Night fever

Most of the day was taken up productively, plunging into life admin, chores and meeting with Alison about my future involvement in the South Sudan programme. A new post has been created at our organisation that covers management of the East Africa programme portfolio, and South Sudan has been wrapped into that. I haven't won the role so my involvement will have to change, but it was still a positive discussion about future ideas.

Recycling centre visited, Fray Bentos pie consumed and post-trip laundry washed and hung out.

Early evening I started having chills, fever and backache, which along with the persistent headache I'd been harbouring, compelled me to seek medical support for ruling out (or confirming) malaria.

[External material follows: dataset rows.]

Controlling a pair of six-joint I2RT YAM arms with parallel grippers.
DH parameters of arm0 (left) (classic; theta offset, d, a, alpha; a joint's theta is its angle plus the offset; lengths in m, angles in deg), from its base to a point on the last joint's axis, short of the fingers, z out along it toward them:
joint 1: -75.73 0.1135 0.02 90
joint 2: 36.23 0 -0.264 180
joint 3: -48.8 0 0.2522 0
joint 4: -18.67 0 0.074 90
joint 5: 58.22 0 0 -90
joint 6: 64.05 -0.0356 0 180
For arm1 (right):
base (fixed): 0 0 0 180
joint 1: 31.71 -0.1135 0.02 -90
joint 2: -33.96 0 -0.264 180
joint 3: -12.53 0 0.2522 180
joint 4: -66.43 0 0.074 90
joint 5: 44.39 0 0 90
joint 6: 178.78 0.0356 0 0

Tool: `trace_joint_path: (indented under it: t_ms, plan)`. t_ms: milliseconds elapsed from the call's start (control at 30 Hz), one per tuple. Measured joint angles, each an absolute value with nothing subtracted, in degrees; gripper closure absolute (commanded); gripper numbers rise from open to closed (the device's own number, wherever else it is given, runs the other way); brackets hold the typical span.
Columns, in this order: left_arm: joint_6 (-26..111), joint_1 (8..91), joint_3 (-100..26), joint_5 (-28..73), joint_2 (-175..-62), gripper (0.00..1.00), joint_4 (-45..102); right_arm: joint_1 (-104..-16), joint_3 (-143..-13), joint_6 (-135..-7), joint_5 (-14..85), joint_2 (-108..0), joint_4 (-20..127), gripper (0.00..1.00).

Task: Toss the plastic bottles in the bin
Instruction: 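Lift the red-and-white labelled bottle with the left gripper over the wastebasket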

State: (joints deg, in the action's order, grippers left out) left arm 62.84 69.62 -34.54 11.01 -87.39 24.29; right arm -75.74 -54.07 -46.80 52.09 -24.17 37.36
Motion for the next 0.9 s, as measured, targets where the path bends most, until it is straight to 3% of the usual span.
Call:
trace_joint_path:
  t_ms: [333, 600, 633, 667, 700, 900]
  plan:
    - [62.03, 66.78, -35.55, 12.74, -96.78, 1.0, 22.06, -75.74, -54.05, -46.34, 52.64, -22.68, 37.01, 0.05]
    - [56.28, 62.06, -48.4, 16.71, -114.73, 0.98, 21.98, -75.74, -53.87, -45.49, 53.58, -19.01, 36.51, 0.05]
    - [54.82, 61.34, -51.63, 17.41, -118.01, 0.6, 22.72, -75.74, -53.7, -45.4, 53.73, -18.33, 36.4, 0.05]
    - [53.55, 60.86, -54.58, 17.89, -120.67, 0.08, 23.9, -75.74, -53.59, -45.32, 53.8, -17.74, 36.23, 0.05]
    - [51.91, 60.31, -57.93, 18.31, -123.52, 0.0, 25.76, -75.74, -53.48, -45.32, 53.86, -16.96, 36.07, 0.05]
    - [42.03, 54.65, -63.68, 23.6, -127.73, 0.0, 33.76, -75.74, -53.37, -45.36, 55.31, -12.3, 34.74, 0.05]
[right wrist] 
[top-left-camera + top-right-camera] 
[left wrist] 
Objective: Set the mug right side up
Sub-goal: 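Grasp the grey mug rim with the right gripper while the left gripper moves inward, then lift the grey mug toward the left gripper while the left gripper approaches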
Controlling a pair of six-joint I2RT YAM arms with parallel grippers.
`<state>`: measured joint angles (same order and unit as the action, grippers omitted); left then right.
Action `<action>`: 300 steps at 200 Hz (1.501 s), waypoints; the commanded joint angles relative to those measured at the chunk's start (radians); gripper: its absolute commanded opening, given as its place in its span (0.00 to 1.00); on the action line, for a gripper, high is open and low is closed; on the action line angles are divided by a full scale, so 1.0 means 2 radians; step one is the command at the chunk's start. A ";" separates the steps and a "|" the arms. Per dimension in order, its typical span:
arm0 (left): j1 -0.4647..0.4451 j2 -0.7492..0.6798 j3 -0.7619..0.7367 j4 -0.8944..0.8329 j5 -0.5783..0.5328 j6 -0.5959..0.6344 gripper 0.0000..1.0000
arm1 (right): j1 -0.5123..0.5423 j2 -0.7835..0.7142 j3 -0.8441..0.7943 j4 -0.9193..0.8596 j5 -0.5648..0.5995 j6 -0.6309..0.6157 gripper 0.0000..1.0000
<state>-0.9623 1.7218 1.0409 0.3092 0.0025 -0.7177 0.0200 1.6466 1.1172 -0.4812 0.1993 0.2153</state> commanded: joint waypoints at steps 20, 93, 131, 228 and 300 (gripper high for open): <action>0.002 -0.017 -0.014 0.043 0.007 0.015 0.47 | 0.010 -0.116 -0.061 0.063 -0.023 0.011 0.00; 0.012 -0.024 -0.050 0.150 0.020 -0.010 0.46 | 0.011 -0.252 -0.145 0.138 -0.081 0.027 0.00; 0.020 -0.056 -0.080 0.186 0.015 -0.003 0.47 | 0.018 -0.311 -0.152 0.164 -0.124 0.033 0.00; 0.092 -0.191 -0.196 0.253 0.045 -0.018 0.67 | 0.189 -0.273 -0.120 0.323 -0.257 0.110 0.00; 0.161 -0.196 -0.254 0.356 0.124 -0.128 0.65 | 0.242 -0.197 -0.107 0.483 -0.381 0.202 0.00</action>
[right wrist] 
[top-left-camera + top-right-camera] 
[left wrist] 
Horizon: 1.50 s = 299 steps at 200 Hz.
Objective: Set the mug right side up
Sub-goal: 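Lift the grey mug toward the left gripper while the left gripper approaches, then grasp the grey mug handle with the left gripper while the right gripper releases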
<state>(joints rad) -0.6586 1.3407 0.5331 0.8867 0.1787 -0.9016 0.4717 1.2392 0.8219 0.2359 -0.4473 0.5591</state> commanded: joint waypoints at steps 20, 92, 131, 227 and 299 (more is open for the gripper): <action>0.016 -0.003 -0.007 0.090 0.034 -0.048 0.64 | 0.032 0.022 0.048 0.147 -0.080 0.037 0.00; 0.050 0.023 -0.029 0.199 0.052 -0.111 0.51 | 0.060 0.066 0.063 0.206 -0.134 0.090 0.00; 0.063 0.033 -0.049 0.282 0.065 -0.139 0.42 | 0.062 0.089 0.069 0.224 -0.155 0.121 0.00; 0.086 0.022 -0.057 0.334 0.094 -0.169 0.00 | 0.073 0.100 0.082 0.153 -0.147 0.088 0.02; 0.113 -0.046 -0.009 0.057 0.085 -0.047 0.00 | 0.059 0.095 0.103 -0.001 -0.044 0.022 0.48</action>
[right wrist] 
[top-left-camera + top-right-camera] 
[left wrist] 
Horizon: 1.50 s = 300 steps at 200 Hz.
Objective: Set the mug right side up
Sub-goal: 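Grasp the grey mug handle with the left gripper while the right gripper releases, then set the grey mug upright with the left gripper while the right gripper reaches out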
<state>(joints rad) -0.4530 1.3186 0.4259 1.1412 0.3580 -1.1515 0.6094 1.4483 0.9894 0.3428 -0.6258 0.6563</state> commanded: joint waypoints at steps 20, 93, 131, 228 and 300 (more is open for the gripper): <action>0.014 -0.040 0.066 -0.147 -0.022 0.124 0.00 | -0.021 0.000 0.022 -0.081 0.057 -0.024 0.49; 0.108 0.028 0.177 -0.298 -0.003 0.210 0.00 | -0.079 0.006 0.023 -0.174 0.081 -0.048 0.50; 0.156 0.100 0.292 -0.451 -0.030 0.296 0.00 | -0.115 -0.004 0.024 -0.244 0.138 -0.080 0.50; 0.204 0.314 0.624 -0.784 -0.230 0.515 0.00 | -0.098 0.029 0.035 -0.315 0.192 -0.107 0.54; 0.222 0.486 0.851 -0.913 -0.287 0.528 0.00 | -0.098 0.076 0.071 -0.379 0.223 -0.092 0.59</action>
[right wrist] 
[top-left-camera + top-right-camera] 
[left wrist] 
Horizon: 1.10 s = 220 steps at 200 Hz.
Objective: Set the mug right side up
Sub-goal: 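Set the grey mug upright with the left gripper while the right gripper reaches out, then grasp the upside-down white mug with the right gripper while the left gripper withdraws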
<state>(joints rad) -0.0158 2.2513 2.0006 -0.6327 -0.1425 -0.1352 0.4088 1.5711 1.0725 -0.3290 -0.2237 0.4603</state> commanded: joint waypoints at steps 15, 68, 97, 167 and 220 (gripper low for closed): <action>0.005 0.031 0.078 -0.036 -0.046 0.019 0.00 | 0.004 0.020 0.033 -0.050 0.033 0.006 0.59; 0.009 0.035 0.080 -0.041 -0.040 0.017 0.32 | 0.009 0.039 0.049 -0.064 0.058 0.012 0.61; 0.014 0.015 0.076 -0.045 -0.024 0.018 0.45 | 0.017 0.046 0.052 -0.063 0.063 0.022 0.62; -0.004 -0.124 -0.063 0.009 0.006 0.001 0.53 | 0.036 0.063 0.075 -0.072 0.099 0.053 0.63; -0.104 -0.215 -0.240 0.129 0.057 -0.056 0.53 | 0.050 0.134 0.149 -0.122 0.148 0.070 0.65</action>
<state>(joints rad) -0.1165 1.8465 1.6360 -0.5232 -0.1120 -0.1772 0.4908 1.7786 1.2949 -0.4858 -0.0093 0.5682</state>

I ended up waiting around Addenbrookes in Cambridge late in the evening for an out of hours doctor, who turned out to be the father of a good friend who moved to the Falkland Islands a few years ago. I was turfed into A&E for blood tests and there happened to be a tropical diseases registrar on duty that night, who said, coming from South Sudan and being exposed to so much, I was every infectious diseases doctor's dream patient.

I hadn't expected to be seen as I thought A&E on Friday nights was full of people who'd been glassed or slipped off a kerb outside the kebab shop. Although the NHS is a labyrinthine behemoth and the way information is passed between each department, helpline and colleague resembles a massive game of Chinese whispers, it's a fantastic creation and I'm hugely grateful for how seriously they took it and how promptly they saw me.

Picture of a building at Pembroke, one of the few Cambridge colleges where it's free to wander at leisure, after a stuffed potato skin in the dining hall. The colours were nice and autumnal today.